Gas vs. Petrol. Americans are getting ripped off.*

Apparently, mpgs are becoming the most important thing at the Detroit auto show. But I don’t get why they still seem so low. In Britain, where I live, if you don’t get 40 mpg on your car, there might be something wrong with your car. But in the US, if you get 40 mpg, you likely drive a hybrid. Crazy.

The various Ford Focuses (Foci?), a very popular car in Britain, get 35 mpg minimum and up to 60 mpg with the diesel! Again, this is normal for cars here.

So when you see that gas costs 1 pound per litre, the first thing you do is calculate it to: $6.06 per gallon. Seems really high, but when you consider that 25 mpgs is considered normal in the US and 50 mpgs is considered normal in the UK, that changes to an equivalent of $3.03 per gallon. That’s just $0.50 more per gallon than the average in Texas, where gas is generally pretty cheap. It’s identical to the average in California. But this is only part of the costs.

When you count how much the British pay in petrol tax and compare that to how little Americans pay, Americans are getting ripped off by big oil. In Texas, each gallon of gas has added to its cost $0.384 in taxes, while it is $0.583 in California. So, before taxes a gallon of gas is $2.18 in Texas and $2.44 in California. In the UK, petrol taxes are 53.65 pence per litre. This means that petrol costs about 46.35 pence before taxes.

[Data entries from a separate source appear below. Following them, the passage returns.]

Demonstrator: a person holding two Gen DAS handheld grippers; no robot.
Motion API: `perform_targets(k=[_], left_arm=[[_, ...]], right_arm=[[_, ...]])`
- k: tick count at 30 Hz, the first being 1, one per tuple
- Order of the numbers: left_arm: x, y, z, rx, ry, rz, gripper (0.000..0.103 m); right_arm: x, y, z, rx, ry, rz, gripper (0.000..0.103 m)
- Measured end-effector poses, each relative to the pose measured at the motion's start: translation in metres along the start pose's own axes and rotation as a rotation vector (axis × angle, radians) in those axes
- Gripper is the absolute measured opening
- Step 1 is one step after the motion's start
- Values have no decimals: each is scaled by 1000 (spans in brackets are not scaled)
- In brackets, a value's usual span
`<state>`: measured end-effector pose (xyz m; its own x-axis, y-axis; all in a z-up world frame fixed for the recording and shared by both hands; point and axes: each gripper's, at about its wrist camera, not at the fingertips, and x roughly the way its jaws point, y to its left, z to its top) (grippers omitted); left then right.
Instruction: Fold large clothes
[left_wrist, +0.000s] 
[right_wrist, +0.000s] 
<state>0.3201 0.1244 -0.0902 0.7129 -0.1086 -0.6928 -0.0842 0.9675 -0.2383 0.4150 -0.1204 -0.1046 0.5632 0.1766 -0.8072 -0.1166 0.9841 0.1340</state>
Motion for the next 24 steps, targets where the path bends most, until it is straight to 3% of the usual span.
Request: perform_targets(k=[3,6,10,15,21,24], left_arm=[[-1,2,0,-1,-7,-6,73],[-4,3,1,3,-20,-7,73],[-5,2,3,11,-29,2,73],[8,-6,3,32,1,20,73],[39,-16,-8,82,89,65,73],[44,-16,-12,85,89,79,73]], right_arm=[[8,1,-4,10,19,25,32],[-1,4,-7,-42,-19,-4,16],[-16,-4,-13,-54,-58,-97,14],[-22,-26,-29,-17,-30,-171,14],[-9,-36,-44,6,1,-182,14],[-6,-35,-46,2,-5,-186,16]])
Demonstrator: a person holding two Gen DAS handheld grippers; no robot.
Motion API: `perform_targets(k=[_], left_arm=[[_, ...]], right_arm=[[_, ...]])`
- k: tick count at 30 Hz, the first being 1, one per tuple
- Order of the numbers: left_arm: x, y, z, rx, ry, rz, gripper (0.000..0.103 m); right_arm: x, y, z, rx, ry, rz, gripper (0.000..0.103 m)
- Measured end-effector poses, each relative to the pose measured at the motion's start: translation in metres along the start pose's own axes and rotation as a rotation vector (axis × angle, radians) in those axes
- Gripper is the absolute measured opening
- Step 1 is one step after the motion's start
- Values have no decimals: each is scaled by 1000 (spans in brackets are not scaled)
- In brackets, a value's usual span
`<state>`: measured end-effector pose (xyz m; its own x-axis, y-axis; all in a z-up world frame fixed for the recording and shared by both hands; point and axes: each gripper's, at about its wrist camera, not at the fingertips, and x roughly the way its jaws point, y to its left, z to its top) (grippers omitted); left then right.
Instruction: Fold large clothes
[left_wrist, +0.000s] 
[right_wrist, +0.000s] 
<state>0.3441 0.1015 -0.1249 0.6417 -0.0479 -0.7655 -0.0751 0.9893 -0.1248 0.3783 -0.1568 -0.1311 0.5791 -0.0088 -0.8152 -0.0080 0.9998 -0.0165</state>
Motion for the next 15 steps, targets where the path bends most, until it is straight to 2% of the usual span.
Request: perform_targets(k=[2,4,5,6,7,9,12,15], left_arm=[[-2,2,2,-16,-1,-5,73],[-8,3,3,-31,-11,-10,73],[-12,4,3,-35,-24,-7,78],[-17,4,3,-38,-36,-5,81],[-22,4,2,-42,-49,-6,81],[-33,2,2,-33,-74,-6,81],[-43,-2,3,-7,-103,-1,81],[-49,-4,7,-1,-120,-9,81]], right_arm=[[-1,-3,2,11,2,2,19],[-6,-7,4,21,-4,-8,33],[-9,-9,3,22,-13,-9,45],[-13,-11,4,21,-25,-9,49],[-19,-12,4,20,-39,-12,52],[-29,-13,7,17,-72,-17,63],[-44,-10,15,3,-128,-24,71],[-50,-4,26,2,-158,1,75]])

This means that actual fuel prices in Britain are $2.81 per gallon in US dollars. Remember that we get about twice the distance per gallon and that means that a British person on average spends about $1.40 to get as far as a Texan does for $2.18 or a Californian does for $2.44.

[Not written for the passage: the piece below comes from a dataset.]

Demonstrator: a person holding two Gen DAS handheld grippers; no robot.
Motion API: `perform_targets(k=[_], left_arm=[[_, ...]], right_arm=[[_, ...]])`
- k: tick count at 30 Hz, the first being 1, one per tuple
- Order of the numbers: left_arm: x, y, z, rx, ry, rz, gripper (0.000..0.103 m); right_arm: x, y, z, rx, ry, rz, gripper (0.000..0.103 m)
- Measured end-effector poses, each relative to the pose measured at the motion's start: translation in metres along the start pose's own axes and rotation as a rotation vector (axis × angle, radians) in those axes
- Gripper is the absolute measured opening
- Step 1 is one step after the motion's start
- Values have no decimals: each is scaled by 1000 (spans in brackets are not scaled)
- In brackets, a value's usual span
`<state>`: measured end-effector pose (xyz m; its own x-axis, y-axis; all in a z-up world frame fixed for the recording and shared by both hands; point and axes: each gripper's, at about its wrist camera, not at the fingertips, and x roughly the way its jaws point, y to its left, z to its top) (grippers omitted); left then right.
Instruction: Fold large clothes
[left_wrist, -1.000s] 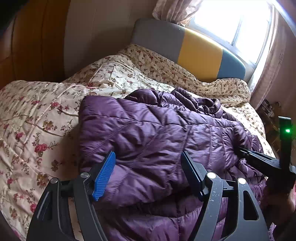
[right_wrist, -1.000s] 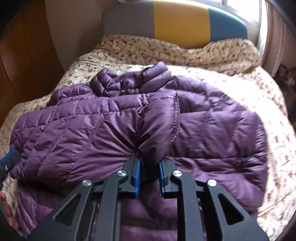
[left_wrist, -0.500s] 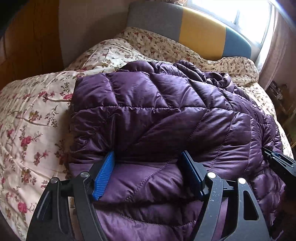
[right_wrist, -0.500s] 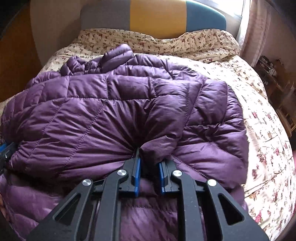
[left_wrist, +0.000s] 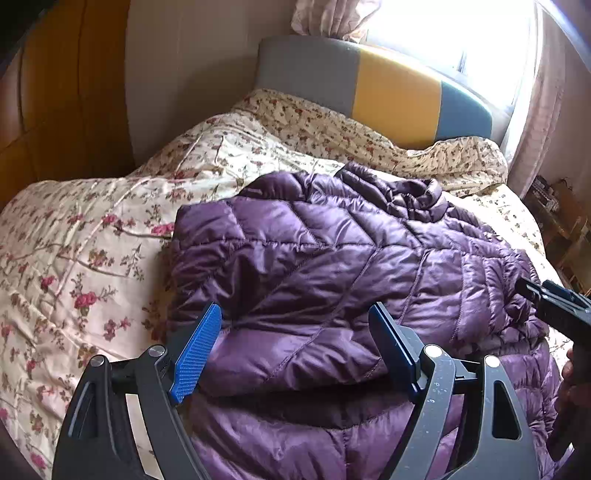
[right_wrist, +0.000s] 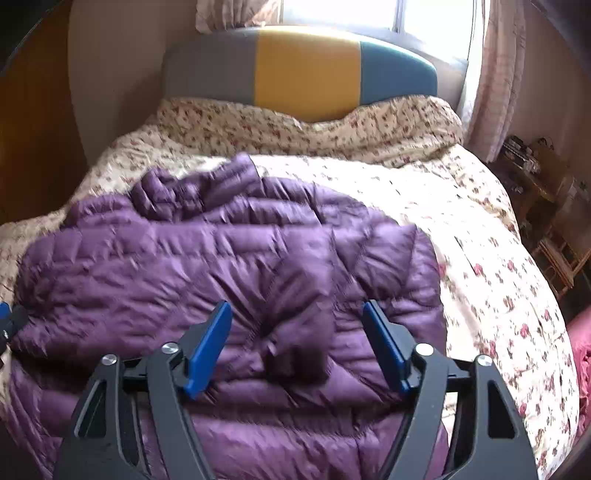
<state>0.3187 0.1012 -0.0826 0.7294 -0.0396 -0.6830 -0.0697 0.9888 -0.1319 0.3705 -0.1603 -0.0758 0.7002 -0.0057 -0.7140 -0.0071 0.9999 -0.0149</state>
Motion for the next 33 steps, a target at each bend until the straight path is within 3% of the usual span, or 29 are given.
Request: perform_targets(k=[7,14,20,33], left_arm=[[4,-8,21,20,-34,-26,81],[40,-10,38,37,-2,-13,81],[84,5,29,21,75,-10,81],[96,3,19,34,78,12,82]], right_arm=[[30,24,21,-30,15,16,78],[64,23,16,-38,55,12,78],[88,23,5,-59,66,24,82],[98,22,-6,-67,47,17,84]])
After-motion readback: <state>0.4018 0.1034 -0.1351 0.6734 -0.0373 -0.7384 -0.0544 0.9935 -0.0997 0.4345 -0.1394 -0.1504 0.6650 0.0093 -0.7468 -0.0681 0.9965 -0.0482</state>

Of course, there’s taxes, which American conservatives don’t appreciate. And they add to the cost to the point that it evens out. But you tell me: would you rather your money go into the pockets of Exxon execs and shareholders or back into the community? It’s a fair question and one that does not have an obvious answer. Consider that the same amount of cash stays in your wallet either way (unless you live in a cheaper gas state like Texas). The only real difference is where the cash that you spend goes.

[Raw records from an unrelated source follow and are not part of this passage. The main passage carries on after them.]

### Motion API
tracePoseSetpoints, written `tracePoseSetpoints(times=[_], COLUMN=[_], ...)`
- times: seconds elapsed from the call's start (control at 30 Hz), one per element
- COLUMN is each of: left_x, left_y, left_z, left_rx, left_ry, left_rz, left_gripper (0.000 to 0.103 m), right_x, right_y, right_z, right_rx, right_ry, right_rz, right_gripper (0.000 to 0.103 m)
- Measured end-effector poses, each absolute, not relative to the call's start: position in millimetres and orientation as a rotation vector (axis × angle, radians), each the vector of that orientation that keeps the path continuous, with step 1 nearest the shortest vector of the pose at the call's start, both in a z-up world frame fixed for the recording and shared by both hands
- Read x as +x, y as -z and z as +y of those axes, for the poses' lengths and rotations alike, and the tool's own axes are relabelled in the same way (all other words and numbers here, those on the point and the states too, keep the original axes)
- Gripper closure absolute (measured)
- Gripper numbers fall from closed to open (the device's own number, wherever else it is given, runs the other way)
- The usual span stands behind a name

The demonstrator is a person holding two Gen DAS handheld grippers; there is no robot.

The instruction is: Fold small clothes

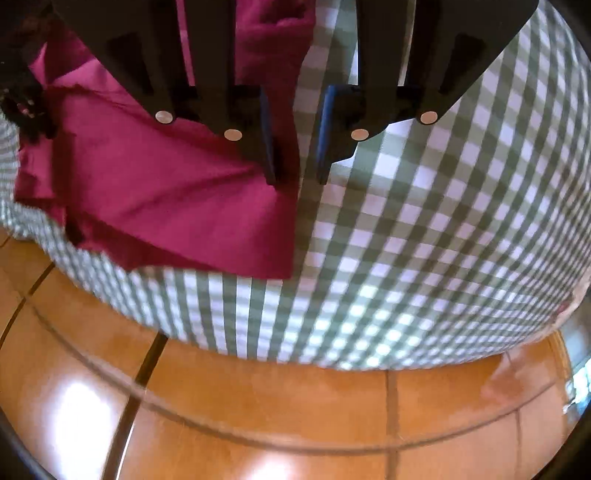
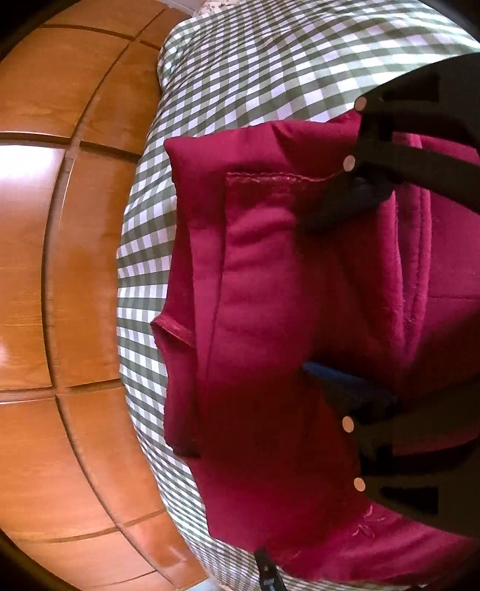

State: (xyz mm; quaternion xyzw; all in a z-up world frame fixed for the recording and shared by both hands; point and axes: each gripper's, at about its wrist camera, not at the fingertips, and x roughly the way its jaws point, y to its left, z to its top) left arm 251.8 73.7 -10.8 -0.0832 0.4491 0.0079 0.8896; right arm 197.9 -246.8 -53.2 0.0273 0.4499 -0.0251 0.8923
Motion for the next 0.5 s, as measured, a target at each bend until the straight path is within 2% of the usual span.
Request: tracePoseSetpoints(times=[0.1, 0.23, 0.4, 0.5], left_x=[219, 207, 206, 206], left_y=[-7, 11, 21, 22], left_z=[65, 34, 27, 23], left_rx=[-0.17, -0.066, -0.044, -0.036], left_ry=[0.076, 0.12, 0.09, 0.089], left_rz=[0.824, 0.896, 0.901, 0.896], left_gripper=[0.083, 0.083, 0.081, 0.079], right_x=[197, 199, 185, 183], right_y=[53, 45, 25, 37], right_z=[-249, -248, -253, -256], right_rx=[0.07, 0.074, 0.119, 0.094], right_ry=[0.049, 0.056, 0.041, 0.049], right_rz=[0.928, 0.95, 0.935, 0.963], right_gripper=[0.027, 0.026, 0.022, 0.021])
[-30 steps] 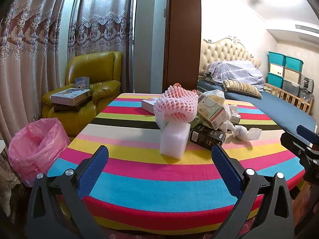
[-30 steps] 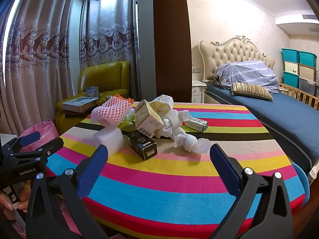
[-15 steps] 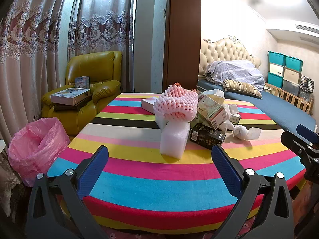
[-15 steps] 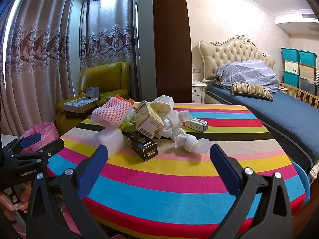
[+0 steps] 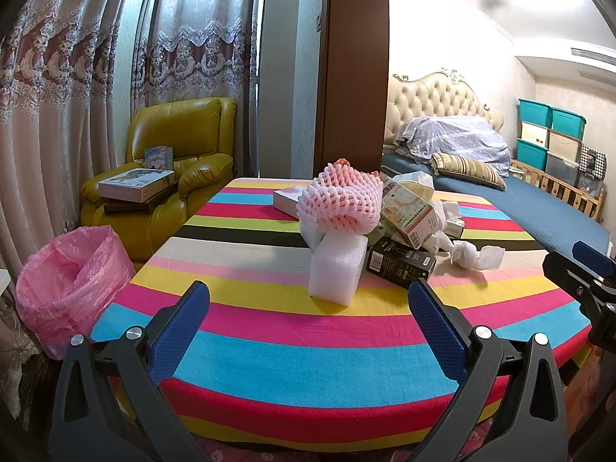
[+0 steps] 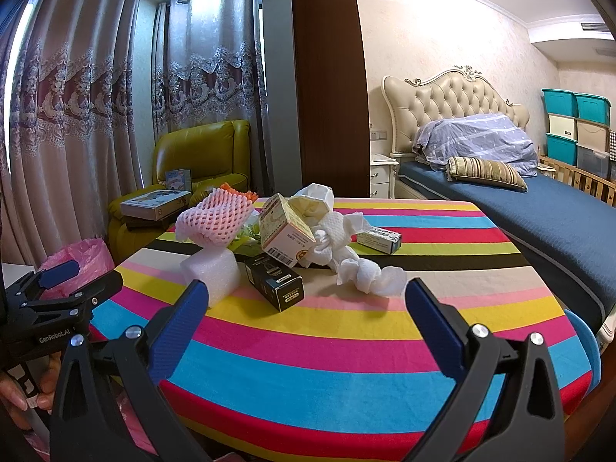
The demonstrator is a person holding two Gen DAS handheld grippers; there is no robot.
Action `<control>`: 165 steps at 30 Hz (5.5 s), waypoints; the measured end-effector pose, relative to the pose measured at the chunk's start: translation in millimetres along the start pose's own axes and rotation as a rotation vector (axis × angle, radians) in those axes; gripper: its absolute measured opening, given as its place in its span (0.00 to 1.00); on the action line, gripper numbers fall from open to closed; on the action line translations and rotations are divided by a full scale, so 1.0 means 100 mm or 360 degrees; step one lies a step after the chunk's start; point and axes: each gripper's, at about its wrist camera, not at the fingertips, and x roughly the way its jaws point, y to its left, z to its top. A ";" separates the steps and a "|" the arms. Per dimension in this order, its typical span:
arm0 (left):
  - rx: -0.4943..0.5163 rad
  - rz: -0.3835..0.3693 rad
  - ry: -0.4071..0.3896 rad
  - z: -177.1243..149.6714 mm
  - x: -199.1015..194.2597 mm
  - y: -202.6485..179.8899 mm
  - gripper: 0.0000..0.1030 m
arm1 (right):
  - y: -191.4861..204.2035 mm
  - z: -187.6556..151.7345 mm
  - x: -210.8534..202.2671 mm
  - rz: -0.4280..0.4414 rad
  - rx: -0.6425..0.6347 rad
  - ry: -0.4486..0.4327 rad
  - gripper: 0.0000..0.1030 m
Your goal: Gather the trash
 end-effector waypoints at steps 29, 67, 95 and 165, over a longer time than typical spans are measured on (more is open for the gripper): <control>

It seems to me that deficit hawks might consider raising the gas tax. The gas companies are not going hungry in Europe. It seems to me that they would lower their prices according to their value in the marketplace. It might also change the car market itself. If 50 mpgs is not only possible, but something that Ford, an American company, does on a regular basis in the UK, they might actually start introducing real mpg value.

I’m sure I’m missing something, but I can’t understand why 30 mpg is satisfactory in this day and age.

*There is no real difference between gas and petrol. It’s one of those semantic oddities that contribute to the two countries separated by a common language thing going on. The only real difference is cost.